The loyalty illusion: Why companies think they’re winning when customers are walking away

 In today’s market, customer experience isn’t just a brand pillar, it is the brand. Each moment is a referendum on trust, and customers often vote with their wallets. In PwC’s 2025 Customer Experience Survey, more than half of consumers (52%) say they stopped using or buying from a brand because they had a bad experience with its products or services, while nearly a third (29%) stopped due to poor customer experience, either online or in-person.



Yet many executives seem to be playing a different game entirely. About nine out of 10 say customer loyalty has grown in recent years, but only four in 10 consumers say the same. That’s not just a perception gap. It’s a blind spot with a direct line to lost revenue.

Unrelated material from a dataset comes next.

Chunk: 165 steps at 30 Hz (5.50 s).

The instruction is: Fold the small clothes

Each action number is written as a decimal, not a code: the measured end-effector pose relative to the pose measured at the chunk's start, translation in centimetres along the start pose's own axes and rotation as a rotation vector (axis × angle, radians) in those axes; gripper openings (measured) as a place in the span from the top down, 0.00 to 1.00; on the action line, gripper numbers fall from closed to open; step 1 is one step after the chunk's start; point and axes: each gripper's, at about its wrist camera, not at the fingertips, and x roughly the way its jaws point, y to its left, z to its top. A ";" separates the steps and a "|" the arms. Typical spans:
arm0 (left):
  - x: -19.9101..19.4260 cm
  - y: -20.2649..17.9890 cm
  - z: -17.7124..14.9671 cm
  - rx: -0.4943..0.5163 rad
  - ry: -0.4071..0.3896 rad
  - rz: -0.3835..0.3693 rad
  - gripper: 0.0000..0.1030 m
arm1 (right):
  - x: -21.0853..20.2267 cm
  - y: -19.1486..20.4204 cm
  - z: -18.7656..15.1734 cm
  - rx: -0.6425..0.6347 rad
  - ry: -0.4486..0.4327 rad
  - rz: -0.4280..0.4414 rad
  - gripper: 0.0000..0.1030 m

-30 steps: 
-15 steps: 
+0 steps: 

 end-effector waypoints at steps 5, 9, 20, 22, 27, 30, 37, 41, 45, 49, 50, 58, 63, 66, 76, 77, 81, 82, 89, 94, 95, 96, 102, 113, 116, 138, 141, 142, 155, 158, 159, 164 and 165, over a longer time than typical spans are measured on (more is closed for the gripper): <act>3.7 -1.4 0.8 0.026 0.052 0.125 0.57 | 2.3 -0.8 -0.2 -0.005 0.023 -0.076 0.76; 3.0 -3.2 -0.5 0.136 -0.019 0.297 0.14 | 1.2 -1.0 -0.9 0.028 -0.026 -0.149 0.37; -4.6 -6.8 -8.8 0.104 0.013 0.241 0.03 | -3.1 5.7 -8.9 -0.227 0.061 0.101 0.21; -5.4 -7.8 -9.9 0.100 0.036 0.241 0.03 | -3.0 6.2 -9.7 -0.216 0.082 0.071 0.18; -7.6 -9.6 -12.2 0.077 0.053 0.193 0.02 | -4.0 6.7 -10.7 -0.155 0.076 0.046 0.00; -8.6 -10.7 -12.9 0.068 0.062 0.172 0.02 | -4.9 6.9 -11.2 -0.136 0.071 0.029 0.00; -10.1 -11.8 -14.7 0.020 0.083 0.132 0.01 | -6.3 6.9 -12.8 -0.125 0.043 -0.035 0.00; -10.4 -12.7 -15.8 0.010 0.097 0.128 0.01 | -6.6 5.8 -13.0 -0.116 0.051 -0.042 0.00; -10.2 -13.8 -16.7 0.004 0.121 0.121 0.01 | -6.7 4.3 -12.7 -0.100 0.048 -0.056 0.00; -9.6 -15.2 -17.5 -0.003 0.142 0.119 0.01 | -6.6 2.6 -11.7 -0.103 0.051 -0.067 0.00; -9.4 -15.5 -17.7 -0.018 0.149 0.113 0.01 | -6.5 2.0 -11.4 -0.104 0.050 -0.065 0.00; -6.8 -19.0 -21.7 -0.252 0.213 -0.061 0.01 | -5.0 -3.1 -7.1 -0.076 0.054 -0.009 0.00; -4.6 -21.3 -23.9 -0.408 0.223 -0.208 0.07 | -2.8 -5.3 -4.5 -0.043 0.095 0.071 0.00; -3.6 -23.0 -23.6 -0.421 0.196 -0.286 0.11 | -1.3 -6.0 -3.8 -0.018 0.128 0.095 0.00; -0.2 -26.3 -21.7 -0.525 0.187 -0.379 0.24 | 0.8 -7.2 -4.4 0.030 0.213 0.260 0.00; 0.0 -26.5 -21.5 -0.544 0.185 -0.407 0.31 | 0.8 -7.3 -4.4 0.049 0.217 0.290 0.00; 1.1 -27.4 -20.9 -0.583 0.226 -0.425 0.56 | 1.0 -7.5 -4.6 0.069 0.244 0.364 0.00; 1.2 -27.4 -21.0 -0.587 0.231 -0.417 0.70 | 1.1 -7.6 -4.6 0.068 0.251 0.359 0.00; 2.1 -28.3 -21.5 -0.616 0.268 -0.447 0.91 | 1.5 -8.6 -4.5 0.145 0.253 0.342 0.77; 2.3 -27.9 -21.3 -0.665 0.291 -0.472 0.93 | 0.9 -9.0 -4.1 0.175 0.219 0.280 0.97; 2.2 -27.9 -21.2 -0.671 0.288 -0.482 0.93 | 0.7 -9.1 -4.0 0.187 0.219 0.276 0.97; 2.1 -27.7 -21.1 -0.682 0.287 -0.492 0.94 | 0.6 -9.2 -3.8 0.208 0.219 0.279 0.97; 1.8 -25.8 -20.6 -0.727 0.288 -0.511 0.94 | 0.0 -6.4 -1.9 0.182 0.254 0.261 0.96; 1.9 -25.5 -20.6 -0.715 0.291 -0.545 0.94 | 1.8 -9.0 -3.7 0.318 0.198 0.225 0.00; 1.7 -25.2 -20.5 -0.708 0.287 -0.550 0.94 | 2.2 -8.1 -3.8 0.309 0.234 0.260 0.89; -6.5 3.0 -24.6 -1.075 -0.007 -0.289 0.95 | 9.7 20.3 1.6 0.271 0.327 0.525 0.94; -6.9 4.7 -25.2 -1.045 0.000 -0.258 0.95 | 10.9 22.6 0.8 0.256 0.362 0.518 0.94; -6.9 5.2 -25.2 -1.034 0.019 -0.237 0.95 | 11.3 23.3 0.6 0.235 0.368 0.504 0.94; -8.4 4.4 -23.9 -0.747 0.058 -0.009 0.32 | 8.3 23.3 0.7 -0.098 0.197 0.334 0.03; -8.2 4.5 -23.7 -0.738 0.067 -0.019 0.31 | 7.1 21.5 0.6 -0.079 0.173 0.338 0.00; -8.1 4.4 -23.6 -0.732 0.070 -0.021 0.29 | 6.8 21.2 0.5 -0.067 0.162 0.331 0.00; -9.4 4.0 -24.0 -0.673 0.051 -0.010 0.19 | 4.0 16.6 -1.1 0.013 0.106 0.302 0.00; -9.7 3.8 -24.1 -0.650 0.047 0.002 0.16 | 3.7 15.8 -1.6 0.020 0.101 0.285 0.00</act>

In a world where trust is table stakes for loyalty and data can fuel a better customer experience, bridging this gap requires more than a refreshed loyalty program — especially in a volatile economy and with the rapid rise of AI. It takes the ability to anticipate, design and deliver the desired experience in real time, every time.


Executives overestimate customer loyalty growth in recent years

Qs: Thinking about customers who frequently purchased or used products or services from your company, have they generally become more loyal or less loyal to your company over the past few years? (Less loyal consists of ‘Somewhat less loyal’ and ‘Much less loyal’; More loyal consists of ‘Somewhat more loyal’ and ‘Much more loyal’.) Thinking about brands you frequently buy from or use, have you generally become more or less loyal to them over the past few years? (Less loyal consists of ‘Somewhat less loyal’ and ‘Much less loyal’. More loyal consists of ‘Somewhat more loyal’ and ‘Much more loyal’.)
Loyalty now begins long before the first click or store visit. It’s seeded in the half-light of indirect influence — a friend’s recommendation, a Reddit thread, a product review. In this early stage, you’re competing in an AI-fueled, multi-touch maze where consistency is currency and one broken link can stall the entire chain.
Price is still the leading factor for many consumers before they click “buy,” with 69% saying that comparing prices significantly influences their decision to engage with a brand; that number tops 70% in multiple industries. But long-term loyalty hinges on mastering what we call the experience supply chain — the connected sequence of interactions, from discovery to advocacy, that can move a customer from curious to committed.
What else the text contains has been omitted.